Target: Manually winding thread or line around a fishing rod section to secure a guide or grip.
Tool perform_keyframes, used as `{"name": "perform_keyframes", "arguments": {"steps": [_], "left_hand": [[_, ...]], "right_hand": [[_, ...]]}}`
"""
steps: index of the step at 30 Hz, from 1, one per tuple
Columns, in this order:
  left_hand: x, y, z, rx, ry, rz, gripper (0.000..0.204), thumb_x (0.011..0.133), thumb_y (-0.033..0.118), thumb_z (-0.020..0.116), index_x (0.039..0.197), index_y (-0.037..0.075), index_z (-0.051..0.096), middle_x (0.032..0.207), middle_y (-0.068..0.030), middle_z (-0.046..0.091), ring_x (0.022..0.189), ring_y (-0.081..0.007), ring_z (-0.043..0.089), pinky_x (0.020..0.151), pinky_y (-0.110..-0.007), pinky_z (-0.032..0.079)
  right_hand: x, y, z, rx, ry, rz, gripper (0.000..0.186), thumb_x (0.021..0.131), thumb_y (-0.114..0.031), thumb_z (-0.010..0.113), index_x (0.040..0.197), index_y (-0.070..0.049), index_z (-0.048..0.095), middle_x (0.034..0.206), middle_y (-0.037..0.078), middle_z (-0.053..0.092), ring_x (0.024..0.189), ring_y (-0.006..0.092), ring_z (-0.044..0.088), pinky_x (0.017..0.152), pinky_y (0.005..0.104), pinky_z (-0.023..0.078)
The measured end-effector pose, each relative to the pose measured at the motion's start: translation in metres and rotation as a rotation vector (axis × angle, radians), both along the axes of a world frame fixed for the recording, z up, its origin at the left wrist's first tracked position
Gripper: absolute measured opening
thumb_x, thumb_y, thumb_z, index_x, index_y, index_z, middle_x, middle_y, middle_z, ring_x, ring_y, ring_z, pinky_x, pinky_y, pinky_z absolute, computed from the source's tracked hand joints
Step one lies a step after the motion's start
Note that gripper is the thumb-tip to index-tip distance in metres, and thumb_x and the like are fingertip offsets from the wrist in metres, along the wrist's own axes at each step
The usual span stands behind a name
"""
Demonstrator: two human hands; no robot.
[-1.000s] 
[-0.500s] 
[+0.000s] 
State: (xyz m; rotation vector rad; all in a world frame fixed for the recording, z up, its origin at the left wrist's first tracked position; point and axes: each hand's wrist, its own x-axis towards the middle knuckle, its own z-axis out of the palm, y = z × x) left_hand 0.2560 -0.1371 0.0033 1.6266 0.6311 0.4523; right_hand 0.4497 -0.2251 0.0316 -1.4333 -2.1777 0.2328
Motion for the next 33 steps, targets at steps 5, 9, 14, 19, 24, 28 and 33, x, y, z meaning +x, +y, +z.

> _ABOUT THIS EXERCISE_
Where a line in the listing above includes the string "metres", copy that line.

> _OUTPUT OF THE TASK_
The measured end-effector pose, each relative to the pose measured at the motion's start: translation in metres and rotation as a rotation vector (axis × angle, radians), both along the axes of a world frame fixed for the recording, z up, its origin at the left wrist's first tracked position
Note that gripper is the thumb-tip to index-tip distance in metres, and thumb_x and the like are fingertip offsets from the wrist in metres, along the wrist's own axes at each step

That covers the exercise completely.